环玉见她没有反应,手中拎着一个小铜壶上前了一步,脸上满是抱怨:“不是让少奶奶你在屋中等着吗?你怎么跑下来了?害的环玉一通好找。”

        此时新的政府已经废除了一些封建糟粕,下人们也甚少有之前的卖身之类的情况了,多为雇佣制,而且也不用自称为‘奴才’或‘奴婢’了。

        不过这位的态度,祝宁婵觉得自己好像是欠了面前少女的钱,想来原身还真是人在屋檐下不得不低头?

        她淡淡的斜睨了环玉一眼,便不再去看她。

        环玉还想张嘴说些什么,却被这一瞟看得有些心虚,想了想还是开了口:“少奶奶要在这里赏雨,我便先把水壶送回房里了。”

        见祝宁婵依旧没有搭理她的意思,环玉只得恨恨的跺了跺脚,一个扭身走了。

        这边听着厅堂里声音渐渐安静了下来,祝宁婵伸出手将后门推开,面前出现一直达房顶的木质屏风,绕过去便看见主位上坐着一个中年妇人,身上穿着与她身上的样式差不多。

        此时妇人的膝前正半蹲着一男子,这男人长得眉目颇为坚毅,只那双眼睛看着让人不舒服。

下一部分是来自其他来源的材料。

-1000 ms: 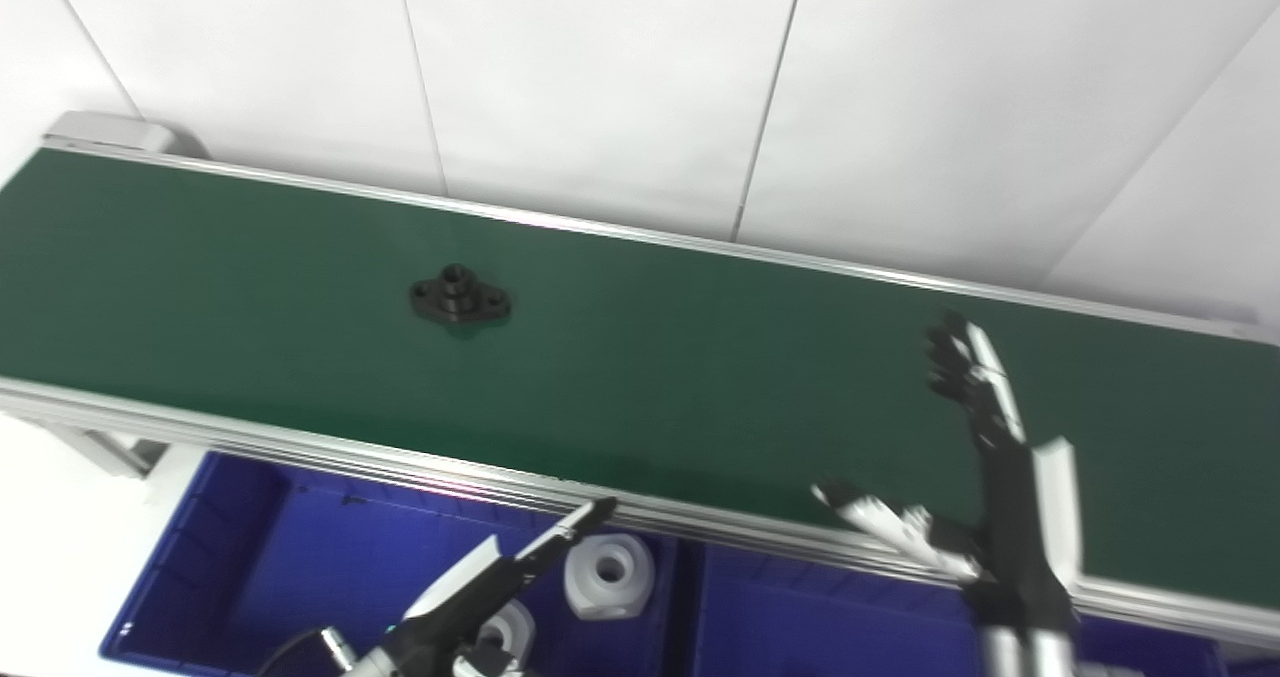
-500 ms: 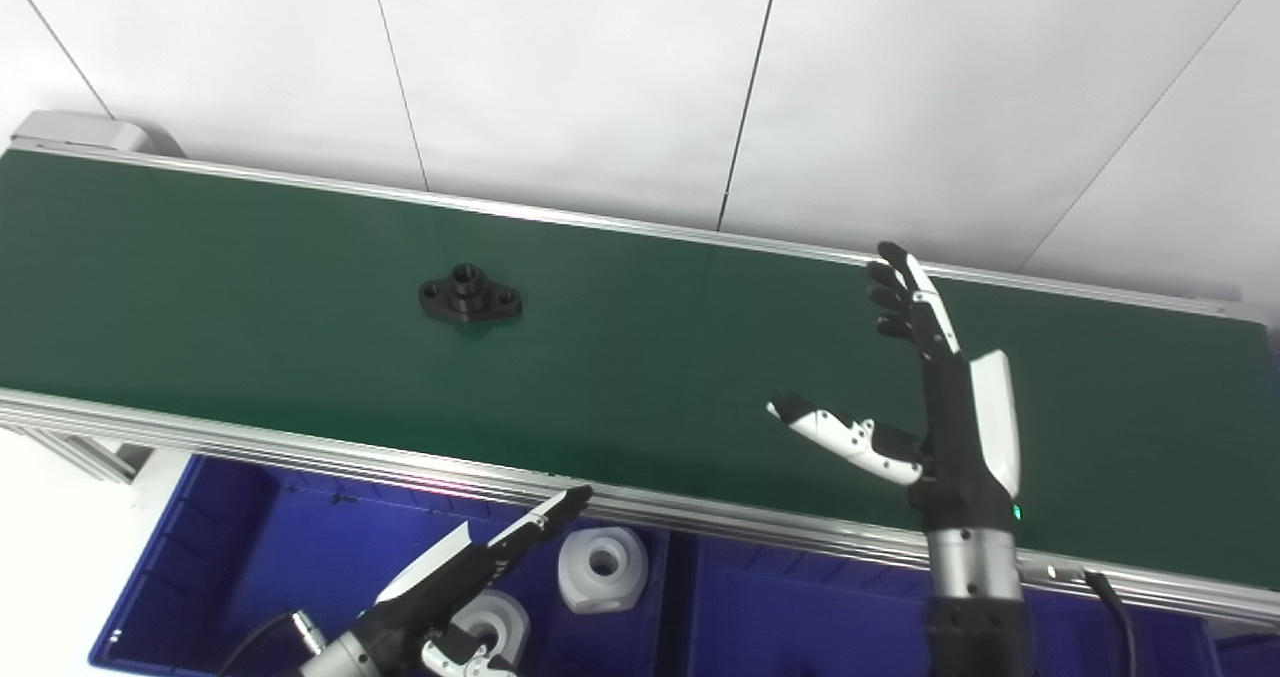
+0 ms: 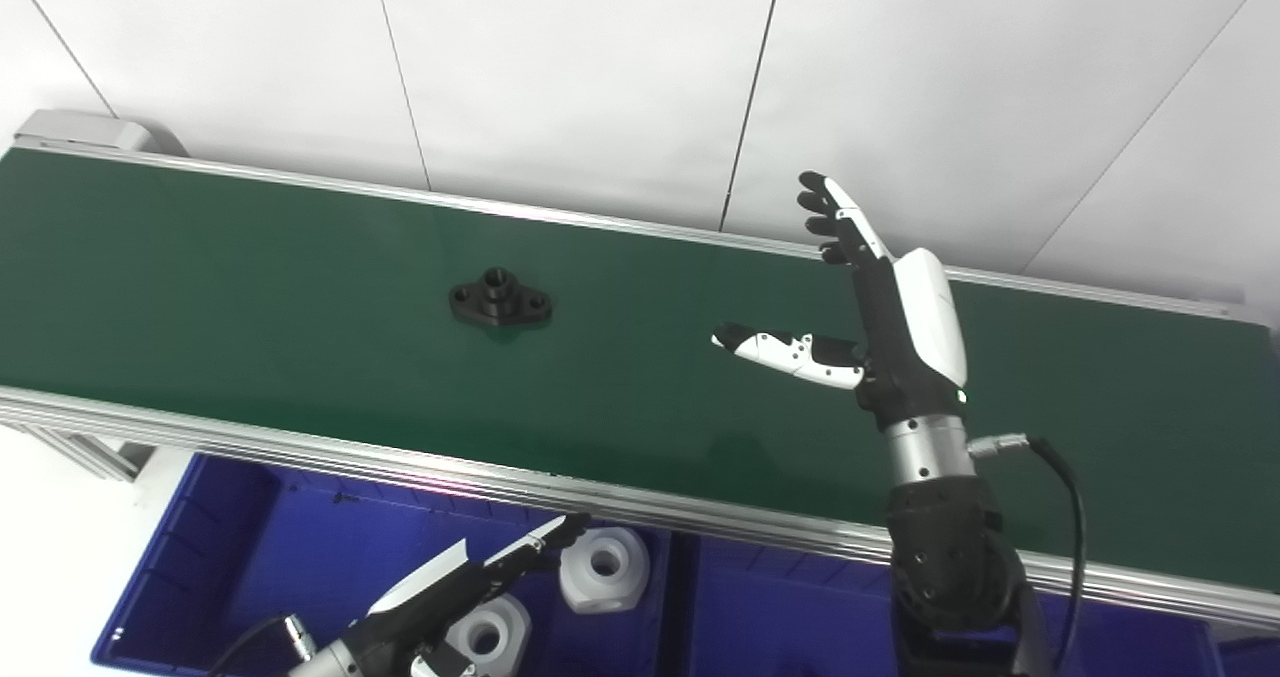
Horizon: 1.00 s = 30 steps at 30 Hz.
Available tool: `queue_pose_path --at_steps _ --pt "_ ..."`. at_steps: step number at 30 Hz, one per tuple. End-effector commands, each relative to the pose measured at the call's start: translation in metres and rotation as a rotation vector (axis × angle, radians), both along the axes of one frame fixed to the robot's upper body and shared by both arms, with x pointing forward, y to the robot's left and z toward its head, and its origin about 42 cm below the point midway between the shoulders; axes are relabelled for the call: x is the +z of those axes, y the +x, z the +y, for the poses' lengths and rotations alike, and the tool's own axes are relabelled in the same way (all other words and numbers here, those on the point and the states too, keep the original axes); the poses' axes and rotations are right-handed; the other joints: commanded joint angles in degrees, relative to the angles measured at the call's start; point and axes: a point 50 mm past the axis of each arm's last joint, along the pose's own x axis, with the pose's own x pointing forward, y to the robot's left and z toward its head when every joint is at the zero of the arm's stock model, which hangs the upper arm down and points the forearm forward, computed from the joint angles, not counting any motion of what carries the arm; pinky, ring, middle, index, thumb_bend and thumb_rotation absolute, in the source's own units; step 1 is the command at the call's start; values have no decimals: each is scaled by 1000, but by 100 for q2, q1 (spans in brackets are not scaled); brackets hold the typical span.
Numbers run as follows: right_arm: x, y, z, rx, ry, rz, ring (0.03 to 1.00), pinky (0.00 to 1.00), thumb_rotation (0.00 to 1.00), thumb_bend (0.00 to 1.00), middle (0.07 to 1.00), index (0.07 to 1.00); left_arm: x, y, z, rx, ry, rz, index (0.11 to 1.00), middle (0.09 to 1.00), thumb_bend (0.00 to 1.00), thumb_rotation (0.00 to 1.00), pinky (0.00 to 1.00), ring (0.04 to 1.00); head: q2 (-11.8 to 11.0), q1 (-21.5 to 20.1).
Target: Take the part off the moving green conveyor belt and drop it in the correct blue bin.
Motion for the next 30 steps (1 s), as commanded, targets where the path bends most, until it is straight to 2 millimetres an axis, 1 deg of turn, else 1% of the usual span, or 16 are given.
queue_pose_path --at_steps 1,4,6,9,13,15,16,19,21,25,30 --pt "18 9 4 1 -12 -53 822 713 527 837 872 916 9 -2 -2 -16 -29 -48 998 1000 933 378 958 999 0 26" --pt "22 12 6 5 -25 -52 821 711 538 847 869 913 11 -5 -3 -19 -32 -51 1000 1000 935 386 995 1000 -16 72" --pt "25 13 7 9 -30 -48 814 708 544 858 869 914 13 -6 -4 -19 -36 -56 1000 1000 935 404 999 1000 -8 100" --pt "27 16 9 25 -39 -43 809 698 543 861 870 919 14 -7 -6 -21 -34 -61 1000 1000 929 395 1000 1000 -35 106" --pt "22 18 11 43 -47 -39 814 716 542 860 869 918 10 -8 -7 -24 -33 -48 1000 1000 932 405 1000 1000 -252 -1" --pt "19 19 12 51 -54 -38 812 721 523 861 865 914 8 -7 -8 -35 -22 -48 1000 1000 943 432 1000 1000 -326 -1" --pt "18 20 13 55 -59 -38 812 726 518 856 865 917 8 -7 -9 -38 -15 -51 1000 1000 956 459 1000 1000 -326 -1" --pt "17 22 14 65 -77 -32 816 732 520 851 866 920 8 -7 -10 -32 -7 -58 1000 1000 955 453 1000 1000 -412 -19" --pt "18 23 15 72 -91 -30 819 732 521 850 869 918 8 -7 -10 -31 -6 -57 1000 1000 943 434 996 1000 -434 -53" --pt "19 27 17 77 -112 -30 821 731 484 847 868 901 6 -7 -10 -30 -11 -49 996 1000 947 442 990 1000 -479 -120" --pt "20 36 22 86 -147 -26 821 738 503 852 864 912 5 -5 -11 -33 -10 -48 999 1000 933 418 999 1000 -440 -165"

        他身着军装,看起来姿态笔挺,不过此时蹲在那里反倒有几分撒娇的意思。

        二人正专注的说着话儿,并未发现身后来了人。

        站在一边的丫鬟却是瞧见了,正要叫人,却被祝宁婵截了胡。

        “我说怎么在屋中听着这般热闹,原来是少爷回来了?”她突然开口,将那二人吓了一跳。

        “混账东西!”王夫人周氏脸拉的老长,用手拍了拍桌子:“毫无规矩,突然出现是想把我吓死不成?”

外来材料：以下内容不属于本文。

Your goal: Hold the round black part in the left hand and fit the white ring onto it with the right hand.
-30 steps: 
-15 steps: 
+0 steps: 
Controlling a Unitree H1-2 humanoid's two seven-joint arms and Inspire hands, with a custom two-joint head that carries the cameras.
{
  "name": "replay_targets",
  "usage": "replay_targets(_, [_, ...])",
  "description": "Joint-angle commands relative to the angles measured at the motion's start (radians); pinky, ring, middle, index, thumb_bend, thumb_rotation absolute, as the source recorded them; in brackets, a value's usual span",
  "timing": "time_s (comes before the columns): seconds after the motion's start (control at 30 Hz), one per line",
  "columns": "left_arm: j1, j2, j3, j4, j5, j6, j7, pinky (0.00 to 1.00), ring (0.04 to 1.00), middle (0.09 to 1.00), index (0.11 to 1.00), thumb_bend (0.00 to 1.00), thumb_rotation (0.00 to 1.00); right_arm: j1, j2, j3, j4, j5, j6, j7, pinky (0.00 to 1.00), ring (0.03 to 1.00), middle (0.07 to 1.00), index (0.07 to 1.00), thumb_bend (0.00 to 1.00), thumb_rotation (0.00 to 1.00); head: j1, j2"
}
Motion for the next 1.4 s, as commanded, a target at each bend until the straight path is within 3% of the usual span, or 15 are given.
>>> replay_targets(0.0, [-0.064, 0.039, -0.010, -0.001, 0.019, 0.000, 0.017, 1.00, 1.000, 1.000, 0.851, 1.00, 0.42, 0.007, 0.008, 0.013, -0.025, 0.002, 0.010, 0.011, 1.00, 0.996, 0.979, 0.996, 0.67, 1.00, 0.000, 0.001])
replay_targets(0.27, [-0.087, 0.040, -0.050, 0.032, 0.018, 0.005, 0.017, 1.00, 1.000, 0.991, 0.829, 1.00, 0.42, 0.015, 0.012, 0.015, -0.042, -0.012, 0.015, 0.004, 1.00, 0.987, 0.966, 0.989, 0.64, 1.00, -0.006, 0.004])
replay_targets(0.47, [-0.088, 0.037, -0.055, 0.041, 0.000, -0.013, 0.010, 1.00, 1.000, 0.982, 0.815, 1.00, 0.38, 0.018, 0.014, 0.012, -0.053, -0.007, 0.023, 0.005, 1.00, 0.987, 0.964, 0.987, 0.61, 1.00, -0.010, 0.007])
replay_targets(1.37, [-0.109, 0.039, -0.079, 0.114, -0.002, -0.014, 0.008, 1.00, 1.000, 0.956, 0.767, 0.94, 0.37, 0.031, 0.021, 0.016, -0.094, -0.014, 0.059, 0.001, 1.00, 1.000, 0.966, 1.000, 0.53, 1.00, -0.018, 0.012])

        “太太恕罪。”祝宁婵态度敷衍:“这不是听闻少爷归来,高兴的吗?”说着认认真真的上下打量了一番王星禾,在对方因为她这般赤|裸|裸的眼神露出不满的神色之后,才继续说道:“少爷离家两年余,我都要认不出了。”

        哟呵,看起来拿着原身的陪嫁,在外面过得挺好的啊。那脸色,健康红润有光泽。